Siccome Hollande è un abile tattico, si è preso la rivincita. Ed ha consumato una perfida vendetta nei confronti dei nemici interni, e pure di quelli esterni, pilotando l’irresistibile ascesa del giovane Emmanuel Macron, alfiere dell’uber movimento “ni droite ni gauche”, che sta diventando il battello sul quale tutti ora vorrebbero imbarcarsi. Lo stesso Macron che lui aveva addestrato nelle stanze del potere, pigliandolo dapprima all’Eliseo e poi imponendolo come ministro dell’Economia al riluttante Manuel Valls. Appoggiandolo platealmente ha suggerito agli elettori socialisti di votare l’ex ministro dell’Economia che aveva messo in piedi una vera e propria start-up politica, appunto En Marche! Un “prestito” elettorale che ha funzionato. Nel mirino di Hollande, il detestato Benoit Hamon, vincitore inaspettato delle primarie socialiste, a scapito di Valls che si era dimesso dalla carica di primo ministro per diventare il candidato ufficiale del partito socialista. Lo stesso Valls, capita l’antifona, ha dato indicazioni analoghe a favore di Macron, un entusiasmo in crescendo anche un poco imbarazzante. Culminato martedì con un clamoroso coming out, quando ha annunciato di voler correre le legislative di giugno con En Marche!, perché il Ps era “morto”. I socialisti non hanno gradito il tradimento, tantomeno l’annuncio funebre. Sono volati stracci in direzione, il segretario del partito Jean-Christophe Cambadélis ha annunciato la procedura di espulsione: i tenori socialisti sanno di essere sul ciglio del burrone, fanno la voce grossa, ma brigano per imitare Valls. Mentre i futuri soci non è che l’abbiano presa molto bene, quest’uscita prematura. Così, il presidente della commissione investiture Jean Paul Delevoye, incaricato da Macron di stilare le candidature alle elezioni legislative dell'11 e 18 giugno, ha messo le mani avanti (intervista a Europe1): per ora, secondo lui, Valls “non corrisponde ai criteri” per essere candidato, “in quanto non affiliato al movimento”. Ha alzato la cresta di galletto, ma chi comanda è Macron: i due non sono stati amiconi...

Zizzania, dunque, in casa socialista, mentre Holland si tira fuori: “Non lascio la politica, la politica è ciò che ogni cittadino, dalla sua posizione, deve esprimere, non si può restare in disparte. Piuttosto, come posso essere utile in questo Paese? Ci sto riflettendo”, ha detto ieri, durante la cerimonia per l’abolizione della schiavitù.
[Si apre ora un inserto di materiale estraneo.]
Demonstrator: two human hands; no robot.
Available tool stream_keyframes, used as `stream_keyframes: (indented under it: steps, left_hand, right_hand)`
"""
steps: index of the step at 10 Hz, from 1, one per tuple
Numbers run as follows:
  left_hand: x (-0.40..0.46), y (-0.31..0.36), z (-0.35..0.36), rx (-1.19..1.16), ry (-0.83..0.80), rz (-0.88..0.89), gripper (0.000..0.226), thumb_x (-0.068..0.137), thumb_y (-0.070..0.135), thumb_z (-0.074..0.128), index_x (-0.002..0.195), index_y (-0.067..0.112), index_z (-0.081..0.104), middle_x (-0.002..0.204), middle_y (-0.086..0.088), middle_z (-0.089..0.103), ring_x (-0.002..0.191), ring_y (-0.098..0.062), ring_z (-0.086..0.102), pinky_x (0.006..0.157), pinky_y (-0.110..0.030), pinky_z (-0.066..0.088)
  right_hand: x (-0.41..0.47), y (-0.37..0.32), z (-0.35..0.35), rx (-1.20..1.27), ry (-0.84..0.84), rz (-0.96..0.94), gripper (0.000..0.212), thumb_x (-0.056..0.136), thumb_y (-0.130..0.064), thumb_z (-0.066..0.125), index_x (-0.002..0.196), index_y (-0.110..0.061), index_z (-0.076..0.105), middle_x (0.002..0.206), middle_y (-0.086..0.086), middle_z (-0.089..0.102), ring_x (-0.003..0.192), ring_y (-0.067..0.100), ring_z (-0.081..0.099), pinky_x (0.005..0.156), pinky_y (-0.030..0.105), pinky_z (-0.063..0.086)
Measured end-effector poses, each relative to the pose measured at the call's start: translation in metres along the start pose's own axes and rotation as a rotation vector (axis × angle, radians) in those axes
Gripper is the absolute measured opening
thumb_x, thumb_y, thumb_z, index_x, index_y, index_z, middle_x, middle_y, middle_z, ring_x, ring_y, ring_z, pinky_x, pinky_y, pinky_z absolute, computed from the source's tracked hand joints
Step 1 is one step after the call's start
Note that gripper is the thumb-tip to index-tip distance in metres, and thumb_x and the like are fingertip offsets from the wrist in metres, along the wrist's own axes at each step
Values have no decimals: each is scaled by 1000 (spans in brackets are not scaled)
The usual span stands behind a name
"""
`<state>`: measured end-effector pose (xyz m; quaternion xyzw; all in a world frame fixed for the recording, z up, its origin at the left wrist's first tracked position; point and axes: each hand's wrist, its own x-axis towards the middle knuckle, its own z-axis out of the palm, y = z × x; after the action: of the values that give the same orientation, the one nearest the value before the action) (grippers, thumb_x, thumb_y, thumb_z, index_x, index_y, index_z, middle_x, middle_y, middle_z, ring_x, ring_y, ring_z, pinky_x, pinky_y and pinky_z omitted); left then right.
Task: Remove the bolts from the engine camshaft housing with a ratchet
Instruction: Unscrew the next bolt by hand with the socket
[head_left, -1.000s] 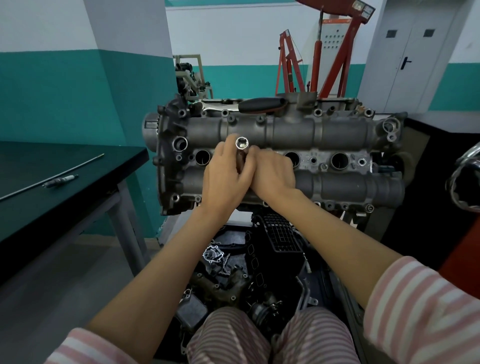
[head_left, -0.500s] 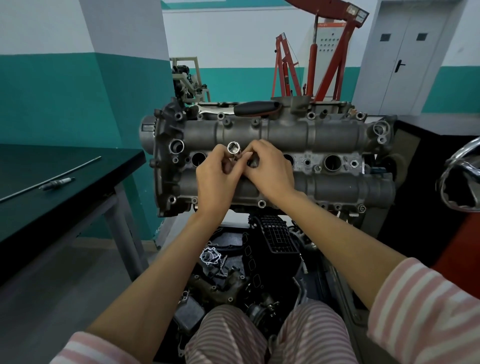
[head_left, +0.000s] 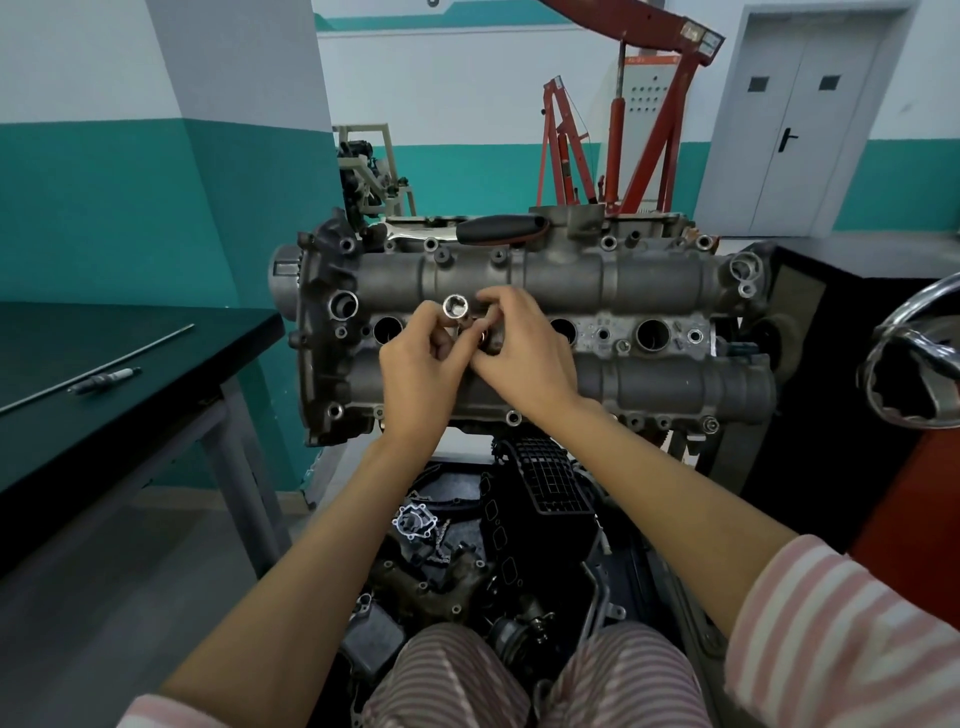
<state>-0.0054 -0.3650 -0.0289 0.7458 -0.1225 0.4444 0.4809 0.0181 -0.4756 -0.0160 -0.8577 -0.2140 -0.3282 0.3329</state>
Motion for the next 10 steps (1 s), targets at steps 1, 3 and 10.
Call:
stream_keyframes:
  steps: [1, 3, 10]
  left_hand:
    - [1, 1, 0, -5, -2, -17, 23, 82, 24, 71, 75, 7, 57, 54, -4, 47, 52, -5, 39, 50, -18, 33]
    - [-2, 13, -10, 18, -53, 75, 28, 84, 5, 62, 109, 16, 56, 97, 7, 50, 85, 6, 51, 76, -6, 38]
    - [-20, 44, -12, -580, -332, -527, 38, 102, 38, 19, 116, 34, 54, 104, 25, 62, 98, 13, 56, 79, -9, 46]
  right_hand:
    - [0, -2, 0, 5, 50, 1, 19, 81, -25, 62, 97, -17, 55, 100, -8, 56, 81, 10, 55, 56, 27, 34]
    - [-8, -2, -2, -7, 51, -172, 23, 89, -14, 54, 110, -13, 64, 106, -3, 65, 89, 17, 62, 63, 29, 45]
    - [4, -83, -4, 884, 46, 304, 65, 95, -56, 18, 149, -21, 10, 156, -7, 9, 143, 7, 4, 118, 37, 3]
Macron rappresenta "la rottura", il "cambiamento di software". E chi c’era al suo fianco, ad annuire? Emmanuel. Hanno passeggiato nei giardini del Luxembourg, hanno chiacchierato, sotto un sole caldo, mentre nugoli di ragazzi stavano sui prati, e molti sventolavano le ormai immancabili bandiere tricolori. In questi giorni di transizione del potere, Hollande non ha perso un’occasione per dimostrare la sua benevolenza nei confronti del successore, a tratti il suo è stato addirittura un atteggiamento paterno, affettuoso: “Dobbiamo continuare a combattere le divisioni, caro Emmanuel Macron, per issarci al livello delle esigenze della Repubblica: adesso tocca a te proseguire questo lavoro”. Messaggio trasversale: il vero interlocutore del “nuovo”potere è il “vecchio” potere. Aggiornato, sgrassato. La morte dei partiti? “Nella decomposizione la ricomposizione”.